I had to choose the VPC to associate it with, and there was also an option to create an Elastic IP (EIP) during setup, or you could select one that you already creatded. I chose to create a new EIP.

3) Boot an instance inside one of the other VPC subnets

I booted the instance and ssh'd in. I ran the following to confirm the public IP was the same value AWS reported.

ubuntu@ip-172-31-35-2:~$ curl http://checkip.dyndns.org
<html><head><title>Current IP Check</title></head><body>Current IP Address: 18.210.78.190</body></html>

I also ran a command to get the IP addresses used by the checkip service.

ubuntu@ip-172-31-35-2:~$ dig checkip.dyndns.org

; <<>> DiG 9.10.3-P4-Ubuntu <<>> checkip.dyndns.org
;; global options: +cmd
;; Got answer:
;; ->>HEADER<<- opcode: QUERY, status: NOERROR, id: 52264
;; flags: qr rd ra; QUERY: 1, ANSWER: 4, AUTHORITY: 0, ADDITIONAL: 1

;; OPT PSEUDOSECTION:
; EDNS: version: 0, flags:; udp: 4096
;; QUESTION SECTION:
;checkip.dyndns.org.            IN      A

;; ANSWER SECTION:
checkip.dyndns.org.     0       IN      CNAME   checkip.dyndns.com.
checkip.dyndns.com.     60      IN      A       216.146.43.70
checkip.dyndns.com.     60      IN      A       216.146.43.71
checkip.dyndns.com.     60      IN      A       131.186.113.70

;; Query time: 2 msec
;; SERVER: 172.31.0.2#53(172.31.0.2)
;; WHEN: Sun Feb 17 20:02:28 UTC 2019
;; MSG SIZE  rcvd: 127

4) Create new route table

All the subnets in the default VPC by default use the same route table with 2 rules in it, which look like this.

Default route table

I created a new one that point to the NAT we created in step 2 for the IP addresses used by the checkip service.
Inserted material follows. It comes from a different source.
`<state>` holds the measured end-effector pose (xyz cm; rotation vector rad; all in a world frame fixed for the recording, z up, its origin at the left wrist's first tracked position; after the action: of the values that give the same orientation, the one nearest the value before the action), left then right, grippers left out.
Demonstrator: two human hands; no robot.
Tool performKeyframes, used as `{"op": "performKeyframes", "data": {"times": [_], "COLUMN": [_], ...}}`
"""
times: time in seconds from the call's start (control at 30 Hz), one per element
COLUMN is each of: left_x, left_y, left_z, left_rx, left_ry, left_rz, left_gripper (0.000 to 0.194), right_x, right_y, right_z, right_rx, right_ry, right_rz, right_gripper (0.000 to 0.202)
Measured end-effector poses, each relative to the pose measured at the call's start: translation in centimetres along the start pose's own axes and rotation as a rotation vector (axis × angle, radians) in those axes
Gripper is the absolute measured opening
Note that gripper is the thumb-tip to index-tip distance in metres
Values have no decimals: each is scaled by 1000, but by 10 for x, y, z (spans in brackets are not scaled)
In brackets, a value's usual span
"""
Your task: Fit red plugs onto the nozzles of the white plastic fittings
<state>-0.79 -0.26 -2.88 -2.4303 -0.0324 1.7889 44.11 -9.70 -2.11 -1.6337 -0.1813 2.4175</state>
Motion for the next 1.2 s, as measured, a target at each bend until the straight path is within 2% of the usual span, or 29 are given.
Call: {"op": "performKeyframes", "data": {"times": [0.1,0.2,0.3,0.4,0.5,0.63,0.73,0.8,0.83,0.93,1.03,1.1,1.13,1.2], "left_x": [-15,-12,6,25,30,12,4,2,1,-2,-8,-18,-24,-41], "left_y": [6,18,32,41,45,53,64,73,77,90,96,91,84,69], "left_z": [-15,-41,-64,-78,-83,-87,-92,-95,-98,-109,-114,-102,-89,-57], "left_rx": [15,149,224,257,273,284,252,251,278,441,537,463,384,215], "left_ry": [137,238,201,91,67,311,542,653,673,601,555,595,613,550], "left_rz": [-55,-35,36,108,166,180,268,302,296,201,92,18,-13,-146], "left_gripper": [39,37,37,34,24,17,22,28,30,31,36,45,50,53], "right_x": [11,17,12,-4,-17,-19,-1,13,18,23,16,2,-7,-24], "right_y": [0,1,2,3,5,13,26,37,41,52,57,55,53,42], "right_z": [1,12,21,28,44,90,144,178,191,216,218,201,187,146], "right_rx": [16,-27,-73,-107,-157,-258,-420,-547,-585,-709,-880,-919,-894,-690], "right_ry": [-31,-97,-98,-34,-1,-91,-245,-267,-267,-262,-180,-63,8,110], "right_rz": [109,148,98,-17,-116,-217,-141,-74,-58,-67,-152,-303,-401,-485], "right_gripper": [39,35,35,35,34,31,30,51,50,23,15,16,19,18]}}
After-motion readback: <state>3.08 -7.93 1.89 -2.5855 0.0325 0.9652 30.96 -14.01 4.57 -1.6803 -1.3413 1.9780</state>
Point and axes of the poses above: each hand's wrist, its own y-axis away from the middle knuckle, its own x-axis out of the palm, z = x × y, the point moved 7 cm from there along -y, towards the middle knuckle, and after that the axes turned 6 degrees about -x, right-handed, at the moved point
I named it natforpublicip so it would be easy to find. After that it looked like this.

New route table

5) Associate new route table with the subnet containing the currently running instance

This is pretty simple. Just click the "Edit route table association" in the "Route table" tab for the subnet. That looks like this.

Subnet route table association

It worked

After these steps, I checked what my public IP is from the instance (which was still running), and I got this:

ubuntu@ip-172-31-35-2:~$ curl http://checkip.dyndns.org
<html><head><title>Current IP Check</title></head><body>Current IP Address: 3.208.144.35</body></html>

I checked my list of elastic IPs and confirmed that the IP reported by checkip was the same EIP associated with the NAT I created. Note that the other EIP in the list is the one originally associated with the instance when it was launched.

EIP listing

So now by simply updating our route table to point to the NAT for our internal monitoring services (and making sure we launch instances in subnets that use that new route table), we can make sure that all their outbound traffic to those services comes from a single IP address that we can allow via network ACLs.